1. Foundation: lock the Smithy model. Pick versioning convention. Publish v1 internally first.
2. Partner front door: stand up api.example.gov with API Gateway REST API. Wire to existing services.
3. M2M auth: Cognito app client with client_credentials grant. AVP Application principal.
4. First SDK (TypeScript): with auth helper, multi-env config, published to npm or private registry.
5. Sandbox + dev portal: parallel to first paying partner integration.
6. Operational hygiene: status page, SLA, rotation flow, webhook signing — as partners demand or contracts require.
7. Multi-language SDKs: when there’s partner demand.
8. 3-legged OAuth: only when a partner needs it.

Open questions

1. One API Gateway or two? Could put both internal (app.example.gov/api/*) and partner (api.example.gov/v1) on the same REST API with different stages, or run two API Gateways. Two is more isolation; one is less to operate.

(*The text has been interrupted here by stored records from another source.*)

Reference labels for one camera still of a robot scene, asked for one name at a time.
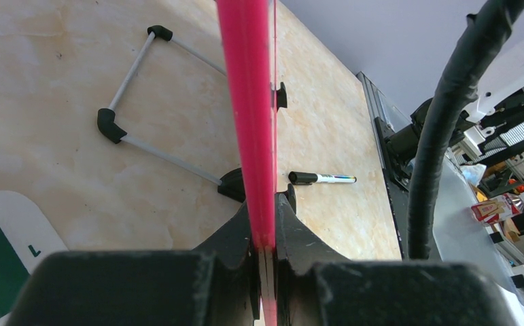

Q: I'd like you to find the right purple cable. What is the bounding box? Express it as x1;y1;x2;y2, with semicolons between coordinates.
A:
406;0;524;261

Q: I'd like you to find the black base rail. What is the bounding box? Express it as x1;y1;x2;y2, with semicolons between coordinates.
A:
356;71;419;259

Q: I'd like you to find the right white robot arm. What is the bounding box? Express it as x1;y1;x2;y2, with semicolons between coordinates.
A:
464;40;524;123

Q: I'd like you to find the green white chess mat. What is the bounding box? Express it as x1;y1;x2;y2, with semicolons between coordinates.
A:
0;191;67;325

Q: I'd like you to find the black whiteboard stand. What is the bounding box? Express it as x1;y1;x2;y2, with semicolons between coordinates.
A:
97;24;297;213

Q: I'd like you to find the black marker pen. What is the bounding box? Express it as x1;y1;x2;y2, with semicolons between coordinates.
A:
288;171;357;185

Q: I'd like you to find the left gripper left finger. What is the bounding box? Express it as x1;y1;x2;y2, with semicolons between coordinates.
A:
192;203;260;325

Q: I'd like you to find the pink framed whiteboard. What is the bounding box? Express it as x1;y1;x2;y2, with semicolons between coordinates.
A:
217;1;278;325

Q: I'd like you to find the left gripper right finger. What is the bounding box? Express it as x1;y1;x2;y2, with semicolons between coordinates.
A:
275;193;350;325

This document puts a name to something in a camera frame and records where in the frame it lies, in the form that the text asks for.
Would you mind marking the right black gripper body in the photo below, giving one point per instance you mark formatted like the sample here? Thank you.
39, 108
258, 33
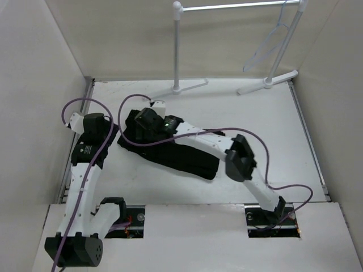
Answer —
151, 134

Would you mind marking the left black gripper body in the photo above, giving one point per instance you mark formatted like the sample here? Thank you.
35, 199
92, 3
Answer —
106, 134

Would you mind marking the black trousers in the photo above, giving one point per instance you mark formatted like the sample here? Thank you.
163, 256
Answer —
179, 157

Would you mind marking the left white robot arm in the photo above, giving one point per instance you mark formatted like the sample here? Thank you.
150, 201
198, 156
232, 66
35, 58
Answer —
78, 241

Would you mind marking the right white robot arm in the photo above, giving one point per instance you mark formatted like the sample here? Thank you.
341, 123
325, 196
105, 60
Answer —
176, 141

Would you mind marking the white clothes rack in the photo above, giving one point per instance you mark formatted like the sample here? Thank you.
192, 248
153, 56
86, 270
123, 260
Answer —
265, 83

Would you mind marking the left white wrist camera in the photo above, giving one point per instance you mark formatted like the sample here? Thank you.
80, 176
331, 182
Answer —
76, 123

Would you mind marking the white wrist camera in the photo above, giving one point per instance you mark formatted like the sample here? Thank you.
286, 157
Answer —
159, 107
76, 123

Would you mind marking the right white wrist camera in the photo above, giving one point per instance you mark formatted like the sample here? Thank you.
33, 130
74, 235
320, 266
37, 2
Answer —
159, 107

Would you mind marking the light blue wire hanger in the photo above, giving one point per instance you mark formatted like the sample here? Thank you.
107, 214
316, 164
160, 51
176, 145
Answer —
267, 47

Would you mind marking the right aluminium table rail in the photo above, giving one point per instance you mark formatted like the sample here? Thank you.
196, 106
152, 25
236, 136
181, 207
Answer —
310, 143

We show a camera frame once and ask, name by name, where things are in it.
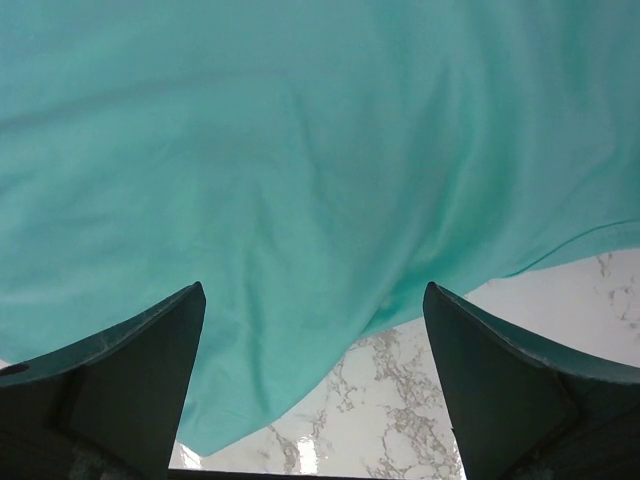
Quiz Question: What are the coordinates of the teal t shirt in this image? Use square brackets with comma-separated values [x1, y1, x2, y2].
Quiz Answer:
[1, 1, 639, 455]

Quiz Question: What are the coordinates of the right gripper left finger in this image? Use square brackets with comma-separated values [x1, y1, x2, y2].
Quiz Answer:
[1, 283, 206, 479]

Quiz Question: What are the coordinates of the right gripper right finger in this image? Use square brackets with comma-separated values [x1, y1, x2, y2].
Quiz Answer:
[423, 282, 639, 479]

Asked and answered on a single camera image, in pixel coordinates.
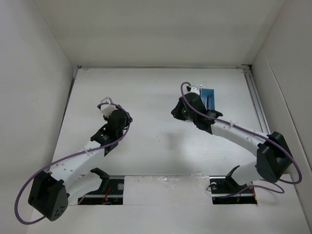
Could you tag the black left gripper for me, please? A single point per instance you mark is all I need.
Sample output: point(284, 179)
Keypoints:
point(126, 123)

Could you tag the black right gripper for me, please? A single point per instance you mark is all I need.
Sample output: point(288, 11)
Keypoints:
point(176, 111)

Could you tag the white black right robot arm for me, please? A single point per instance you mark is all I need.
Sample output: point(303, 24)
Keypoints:
point(272, 155)

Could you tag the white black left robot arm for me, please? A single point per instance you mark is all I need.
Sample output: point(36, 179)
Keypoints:
point(76, 175)

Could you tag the light blue storage bin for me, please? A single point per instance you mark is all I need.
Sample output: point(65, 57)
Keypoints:
point(208, 92)

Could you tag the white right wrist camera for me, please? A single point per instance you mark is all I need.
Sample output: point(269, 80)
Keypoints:
point(193, 89)

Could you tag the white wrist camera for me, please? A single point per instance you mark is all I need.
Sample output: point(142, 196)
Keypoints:
point(106, 106)
point(193, 89)

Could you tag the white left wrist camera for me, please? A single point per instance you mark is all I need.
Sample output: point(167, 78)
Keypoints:
point(106, 106)

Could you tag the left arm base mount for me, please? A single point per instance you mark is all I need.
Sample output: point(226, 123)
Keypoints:
point(109, 192)

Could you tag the aluminium rail right edge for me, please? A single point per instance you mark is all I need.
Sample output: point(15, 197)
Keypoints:
point(255, 99)

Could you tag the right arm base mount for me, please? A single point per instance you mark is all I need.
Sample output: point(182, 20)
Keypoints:
point(225, 191)

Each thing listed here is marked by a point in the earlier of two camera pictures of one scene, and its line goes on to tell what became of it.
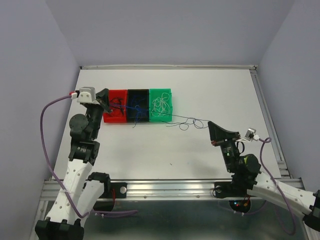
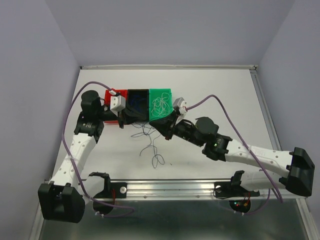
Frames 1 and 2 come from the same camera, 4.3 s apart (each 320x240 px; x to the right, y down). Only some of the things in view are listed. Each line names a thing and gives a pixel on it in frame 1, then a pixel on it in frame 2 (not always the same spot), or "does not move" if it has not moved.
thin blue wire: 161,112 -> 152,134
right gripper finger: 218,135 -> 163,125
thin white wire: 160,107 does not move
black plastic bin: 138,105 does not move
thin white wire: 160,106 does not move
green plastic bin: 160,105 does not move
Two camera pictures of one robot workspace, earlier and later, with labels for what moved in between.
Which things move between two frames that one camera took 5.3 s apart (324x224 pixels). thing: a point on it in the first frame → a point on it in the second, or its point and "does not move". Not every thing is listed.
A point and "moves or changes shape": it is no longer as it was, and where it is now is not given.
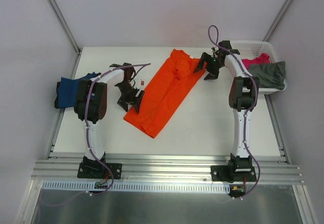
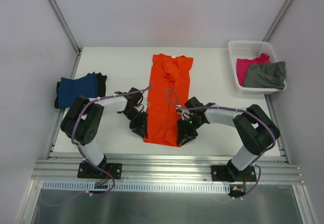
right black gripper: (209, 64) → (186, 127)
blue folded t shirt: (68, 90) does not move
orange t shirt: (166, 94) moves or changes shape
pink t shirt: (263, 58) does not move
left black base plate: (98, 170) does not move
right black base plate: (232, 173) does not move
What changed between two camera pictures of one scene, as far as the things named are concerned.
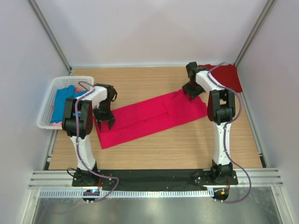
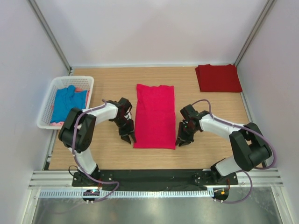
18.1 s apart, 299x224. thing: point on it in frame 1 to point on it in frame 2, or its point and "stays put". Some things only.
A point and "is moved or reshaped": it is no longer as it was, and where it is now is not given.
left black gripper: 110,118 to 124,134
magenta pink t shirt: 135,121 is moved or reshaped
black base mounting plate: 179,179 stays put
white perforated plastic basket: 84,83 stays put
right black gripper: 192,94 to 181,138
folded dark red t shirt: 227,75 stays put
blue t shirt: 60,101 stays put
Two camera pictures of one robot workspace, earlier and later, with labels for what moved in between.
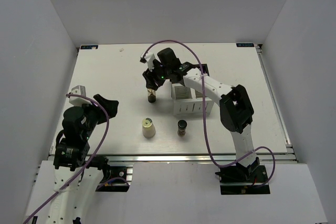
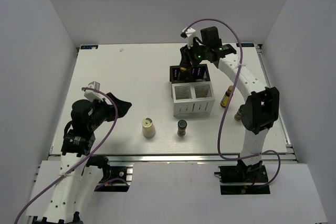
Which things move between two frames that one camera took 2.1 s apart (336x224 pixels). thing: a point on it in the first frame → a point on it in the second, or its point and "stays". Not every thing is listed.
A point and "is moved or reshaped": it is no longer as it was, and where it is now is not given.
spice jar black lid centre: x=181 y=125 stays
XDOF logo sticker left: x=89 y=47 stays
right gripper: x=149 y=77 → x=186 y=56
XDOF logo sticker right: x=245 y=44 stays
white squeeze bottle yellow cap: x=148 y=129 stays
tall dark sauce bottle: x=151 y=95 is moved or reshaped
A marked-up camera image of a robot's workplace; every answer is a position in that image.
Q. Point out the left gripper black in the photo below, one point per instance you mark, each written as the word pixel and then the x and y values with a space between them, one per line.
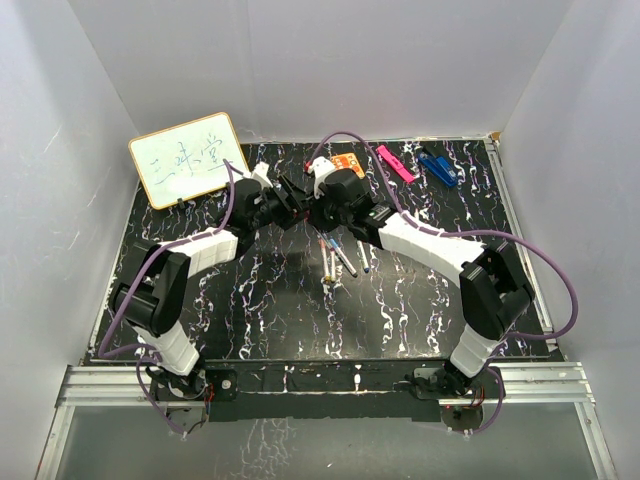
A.
pixel 292 208

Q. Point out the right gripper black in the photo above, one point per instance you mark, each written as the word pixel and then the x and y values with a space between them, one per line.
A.
pixel 316 216

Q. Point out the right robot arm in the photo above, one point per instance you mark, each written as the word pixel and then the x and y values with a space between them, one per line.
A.
pixel 494 288

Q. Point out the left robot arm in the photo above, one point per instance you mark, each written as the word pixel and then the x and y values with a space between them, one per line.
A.
pixel 154 276

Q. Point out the orange spiral notebook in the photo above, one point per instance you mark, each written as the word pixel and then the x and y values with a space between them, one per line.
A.
pixel 348 161

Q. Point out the light blue cap marker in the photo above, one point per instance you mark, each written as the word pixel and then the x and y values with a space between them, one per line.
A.
pixel 344 259

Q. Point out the pink utility knife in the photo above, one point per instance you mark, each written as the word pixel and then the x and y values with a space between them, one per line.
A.
pixel 395 164

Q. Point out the pink cap white marker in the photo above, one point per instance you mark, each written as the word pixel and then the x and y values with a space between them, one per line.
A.
pixel 325 261

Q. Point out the blue stapler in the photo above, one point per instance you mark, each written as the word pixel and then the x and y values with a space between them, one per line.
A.
pixel 439 167

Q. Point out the small whiteboard with writing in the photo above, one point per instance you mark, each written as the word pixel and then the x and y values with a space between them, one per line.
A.
pixel 189 160

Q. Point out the black mounting base bar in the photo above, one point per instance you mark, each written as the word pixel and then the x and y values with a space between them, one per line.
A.
pixel 418 390

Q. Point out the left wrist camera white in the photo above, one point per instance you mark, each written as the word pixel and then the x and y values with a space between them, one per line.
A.
pixel 260 174

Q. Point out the aluminium frame rail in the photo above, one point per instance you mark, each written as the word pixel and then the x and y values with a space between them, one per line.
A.
pixel 524 383

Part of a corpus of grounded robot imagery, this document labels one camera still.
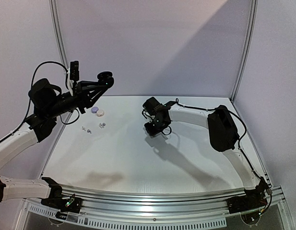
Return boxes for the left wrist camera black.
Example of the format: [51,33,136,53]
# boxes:
[69,60,79,81]

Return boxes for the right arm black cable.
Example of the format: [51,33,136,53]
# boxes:
[175,97,266,183]

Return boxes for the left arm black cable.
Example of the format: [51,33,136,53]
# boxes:
[18,61,80,130]

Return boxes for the aluminium front rail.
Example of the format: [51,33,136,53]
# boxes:
[22,184,286,228]

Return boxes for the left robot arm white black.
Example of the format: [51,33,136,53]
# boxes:
[0,72,114,208]

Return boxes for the pink earbud charging case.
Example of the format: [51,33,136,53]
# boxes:
[96,110,105,117]

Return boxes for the right aluminium frame post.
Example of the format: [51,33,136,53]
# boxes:
[230,0,258,103]

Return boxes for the white earbud right pair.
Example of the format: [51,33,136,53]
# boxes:
[99,123,106,128]

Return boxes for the left aluminium frame post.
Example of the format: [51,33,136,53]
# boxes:
[49,0,68,67]

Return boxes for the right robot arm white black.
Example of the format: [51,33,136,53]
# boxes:
[142,97,269,209]

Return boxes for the aluminium frame post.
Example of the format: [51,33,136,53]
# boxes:
[49,0,68,67]
[230,0,258,103]

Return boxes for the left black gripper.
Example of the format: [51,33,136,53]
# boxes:
[45,80,107,117]

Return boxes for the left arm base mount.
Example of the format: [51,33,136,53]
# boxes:
[41,194,83,214]

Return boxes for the purple earbud charging case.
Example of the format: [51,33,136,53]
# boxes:
[91,106,99,114]

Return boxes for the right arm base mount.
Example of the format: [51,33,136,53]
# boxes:
[226,191,267,214]

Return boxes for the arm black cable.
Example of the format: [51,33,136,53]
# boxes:
[175,97,266,183]
[18,61,80,130]

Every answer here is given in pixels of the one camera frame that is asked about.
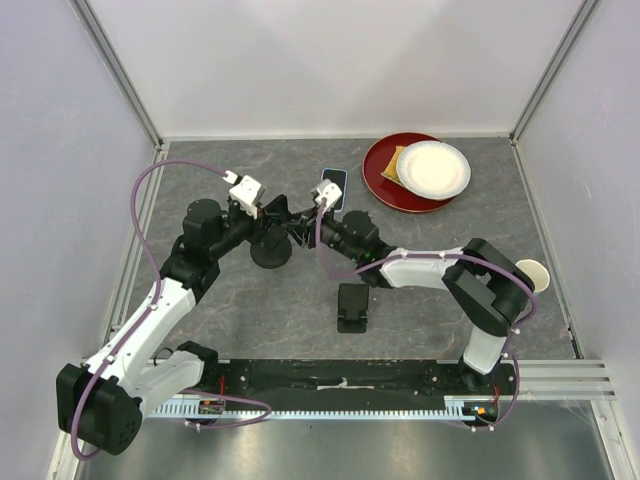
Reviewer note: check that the white paper plate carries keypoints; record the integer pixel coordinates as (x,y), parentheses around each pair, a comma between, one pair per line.
(433,170)

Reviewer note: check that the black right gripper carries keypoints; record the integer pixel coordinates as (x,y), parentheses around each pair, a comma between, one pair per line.
(299,232)

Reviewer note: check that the black folding phone stand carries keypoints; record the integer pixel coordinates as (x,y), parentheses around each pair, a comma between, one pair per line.
(352,309)

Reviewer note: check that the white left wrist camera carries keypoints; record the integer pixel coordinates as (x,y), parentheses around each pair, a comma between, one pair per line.
(246,191)

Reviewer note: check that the black round-base clamp stand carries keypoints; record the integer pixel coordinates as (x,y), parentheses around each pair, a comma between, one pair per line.
(273,258)

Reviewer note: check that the slotted cable duct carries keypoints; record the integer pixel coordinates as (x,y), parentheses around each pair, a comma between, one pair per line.
(332,405)

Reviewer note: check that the aluminium corner post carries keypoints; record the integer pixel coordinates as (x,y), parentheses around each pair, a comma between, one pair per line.
(100,38)
(568,41)

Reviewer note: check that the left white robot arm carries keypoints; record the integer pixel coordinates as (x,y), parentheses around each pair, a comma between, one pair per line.
(104,401)

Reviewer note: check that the light blue mug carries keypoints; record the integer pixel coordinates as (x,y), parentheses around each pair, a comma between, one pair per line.
(537,272)

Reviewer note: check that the aluminium corner post right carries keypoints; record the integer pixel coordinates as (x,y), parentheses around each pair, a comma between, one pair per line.
(568,41)

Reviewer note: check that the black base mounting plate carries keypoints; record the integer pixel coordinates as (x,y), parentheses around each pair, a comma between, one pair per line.
(343,389)

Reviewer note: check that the aluminium frame rail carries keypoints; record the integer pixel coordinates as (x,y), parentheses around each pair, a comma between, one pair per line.
(533,379)

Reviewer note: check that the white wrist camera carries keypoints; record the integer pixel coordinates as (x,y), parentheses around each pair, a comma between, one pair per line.
(246,191)
(326,195)

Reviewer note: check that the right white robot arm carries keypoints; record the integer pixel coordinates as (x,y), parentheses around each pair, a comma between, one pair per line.
(494,293)

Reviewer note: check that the blue-cased smartphone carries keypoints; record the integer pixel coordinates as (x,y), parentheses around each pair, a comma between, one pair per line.
(340,178)

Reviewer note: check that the aluminium corner post left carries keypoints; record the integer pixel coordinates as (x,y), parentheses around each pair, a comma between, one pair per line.
(100,38)

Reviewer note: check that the round red tray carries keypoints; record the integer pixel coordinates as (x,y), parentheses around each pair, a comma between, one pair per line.
(389,193)

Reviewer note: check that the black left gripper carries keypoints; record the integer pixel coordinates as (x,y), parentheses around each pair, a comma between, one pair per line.
(255,224)

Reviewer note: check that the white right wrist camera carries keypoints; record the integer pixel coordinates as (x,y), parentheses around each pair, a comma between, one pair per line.
(326,195)

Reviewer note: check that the black smartphone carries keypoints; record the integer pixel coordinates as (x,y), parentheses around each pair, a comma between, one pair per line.
(275,215)

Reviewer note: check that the yellow sponge cloth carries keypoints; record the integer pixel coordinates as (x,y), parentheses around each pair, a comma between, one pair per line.
(390,171)

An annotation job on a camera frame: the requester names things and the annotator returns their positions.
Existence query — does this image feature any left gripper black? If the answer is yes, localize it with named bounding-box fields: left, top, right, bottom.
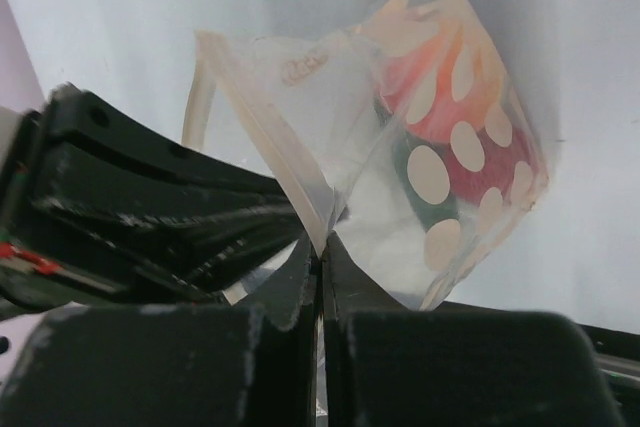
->
left=1, top=84, right=302, bottom=311

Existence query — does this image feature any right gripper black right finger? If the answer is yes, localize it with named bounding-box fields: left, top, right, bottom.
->
left=322, top=236, right=630, bottom=426

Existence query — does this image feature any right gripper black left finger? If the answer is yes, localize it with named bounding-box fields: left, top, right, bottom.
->
left=1, top=238, right=319, bottom=426

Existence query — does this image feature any green fake cucumber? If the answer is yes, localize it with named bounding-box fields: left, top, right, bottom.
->
left=392, top=134, right=459, bottom=231

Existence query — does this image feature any clear polka dot zip bag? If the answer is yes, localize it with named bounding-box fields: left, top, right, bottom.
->
left=182, top=0, right=549, bottom=310

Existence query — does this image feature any red fake apple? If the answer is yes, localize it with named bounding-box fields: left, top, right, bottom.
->
left=437, top=122, right=536, bottom=205

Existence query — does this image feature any orange fake peach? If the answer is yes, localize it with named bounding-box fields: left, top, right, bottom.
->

2. Sandbox = scrubbed prod data or fully synthetic? Synthetic is safer for gov posture; scrubbed is more realistic for partner testing. Pick early — switching later breaks partners.
3. API key pricing/tiering? Are there paid tiers, or is access bundled with the product contract? Affects usage plan structure in API Gateway.
4. SDK release cadence. Continuous publication from main, or pinned release windows aligned with the API? Partners prefer predictability.
5. Public vs gated dev portal. Anyone can read the docs vs. login-required. Public is standard; gated is sometimes required for gov.